Your self-worth is determined by you. You don’t have to depend on someone telling you who you are.
Isn't that the truth? But sometimes it's easier said than done. And sometimes, we need a bit of inspiration from one another to celebrate our self-worth.
History proves that there is strength in numbers, and standing in solidarity is a great method for overcoming challenges and breaking down barriers. When it comes to musicians, standing in solidarity is proving to make a change. What does this progress look like? It looks like a performance at the 2016 Oscars when one of the biggest issues concerning women's rights took centre stage.
Below, we look at seven musicians who have taken a step for empowerment, and the many forms it has taken.
Leontyne Price, 'D'amor sull'ali rosée' (1961)
Leontyne Price, an opera singer from Mississippi, made history with her performance “D'amor sull’ali rosée” at the Metropolitan Opera in New York City in 1961, for which she received a 40-minute standing ovation. During the height of the civil rights movement, Price became the first black star to gain international stardom in opera. In an interview, the singer recalls advice from her parents: “Be the best that you can be. Being your best has no colour. Period. None.”
Price, also known as the woman with "the golden voice," took a stance toward social equality. Throughout her career and evident through various interviews, she made it clear that she used her music as not only a form of musical expression, but a platform from which to advocate. In a 1981 interview, she explains: "Music is the international language ... I have statements to say about my country, I have statements to say about my people, I have statements about art in general ... shouldn't [you] express what you have to say the best you can? I think singing is the best way for me."
Nina Simone, 'Four Women' (1966)
Known to take a powerful stance within her music, Nina Simone ignited an important discussion with her song “Four Women.” In it she identifies four stereotypes of black women, and brings to life the characters that are often associated with them. She sings about how each woman has struggled with her sense of beauty in a culture where society’s definition of beauty is different. Her lyrics reflect this:
"My skin is brown,
My manner is tough.
I’ll kill the first mother I see,
My life has been rough.
I’m awfully bitter these days,
Because my parents were slaves.
What do they call me?
My name is Peaches!"
Simone penned “Four Women” in 1966, during the civil rights movement. Despite this, she used her platform to address issues that were affecting her and the community of black women, even if, as she describes, it was "hurtful."

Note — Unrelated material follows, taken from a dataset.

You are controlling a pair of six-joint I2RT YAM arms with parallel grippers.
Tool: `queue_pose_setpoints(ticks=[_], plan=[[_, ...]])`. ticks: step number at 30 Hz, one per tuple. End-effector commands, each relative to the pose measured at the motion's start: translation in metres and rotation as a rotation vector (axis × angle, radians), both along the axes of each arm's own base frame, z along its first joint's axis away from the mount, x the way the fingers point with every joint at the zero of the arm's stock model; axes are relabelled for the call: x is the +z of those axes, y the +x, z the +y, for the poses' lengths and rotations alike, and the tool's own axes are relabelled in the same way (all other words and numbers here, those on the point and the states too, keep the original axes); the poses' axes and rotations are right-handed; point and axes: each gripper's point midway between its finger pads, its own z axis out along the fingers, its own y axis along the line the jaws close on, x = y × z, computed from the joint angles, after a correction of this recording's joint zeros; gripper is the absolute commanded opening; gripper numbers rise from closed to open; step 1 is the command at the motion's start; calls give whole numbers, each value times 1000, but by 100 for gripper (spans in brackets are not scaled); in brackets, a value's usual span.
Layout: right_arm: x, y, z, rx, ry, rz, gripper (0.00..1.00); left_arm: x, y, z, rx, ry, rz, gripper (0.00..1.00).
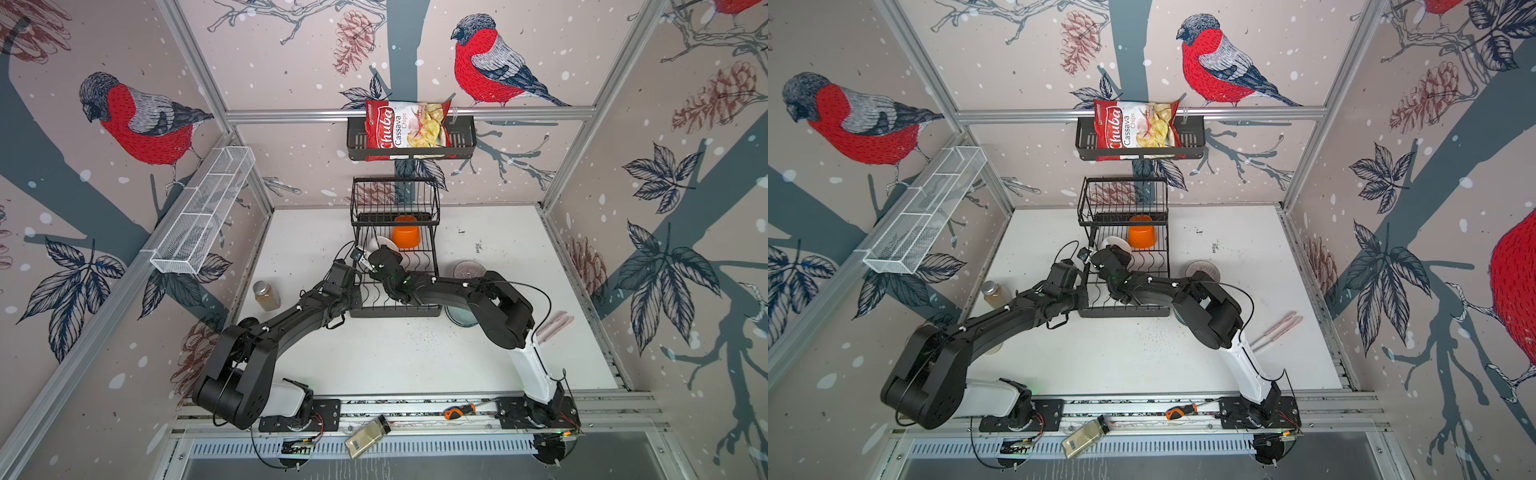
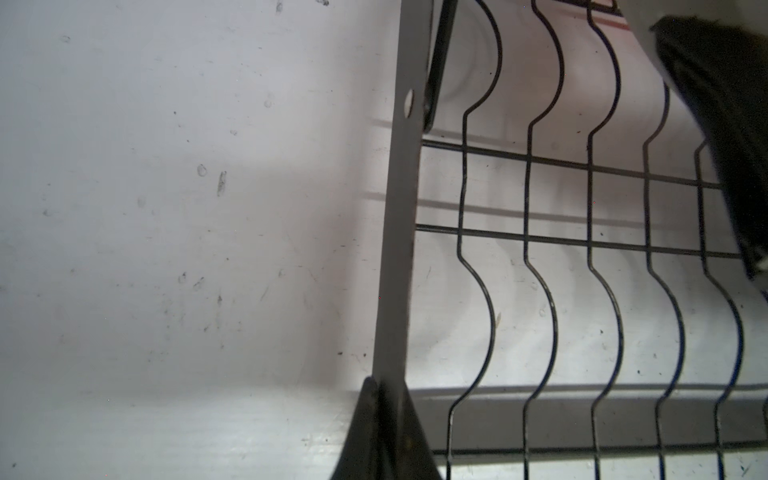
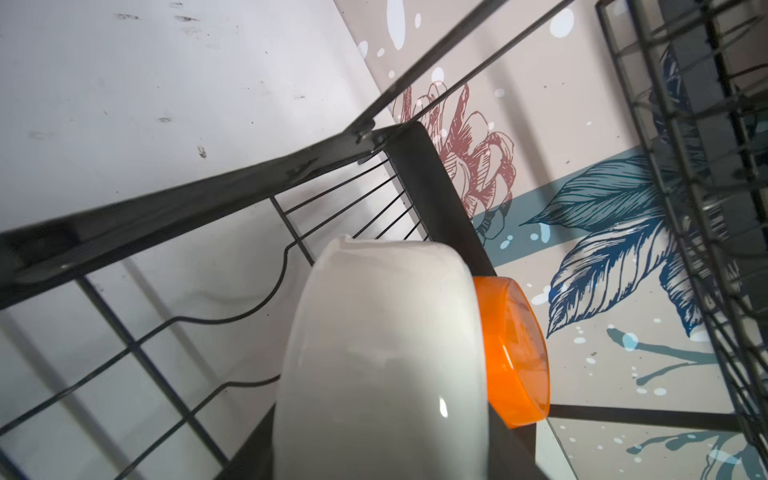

“'Four Women' came to me after conversations I had with black women," she explained in I Got Thunder: Black Women Songwriters and Their Craft. "It seemed we were all suffering from self-hatred. We hated our complexions, our hair, our bodies. I realized we had been brainwashed into feeling this way about ourselves by some black men and many white people. I tried to speak to this in the song. And do you know, some black radio stations wouldn't play it? It is true what they say: the truth hurts.”
In the video below, Simone is singing at the Harlem Renaissance Festival in New York City in 1969. Her performance is simple, but powerful. Her conversation surrounding the acceptance of different kinds of beauty in society is still relevant today. The most evident example is in the yet-to-be-released movie based on Simone's 1992 autobiography, where controversy arose when the trailer was released and actor Zoe Saldana is shown with a darker skin tone, and a wider nose than usual.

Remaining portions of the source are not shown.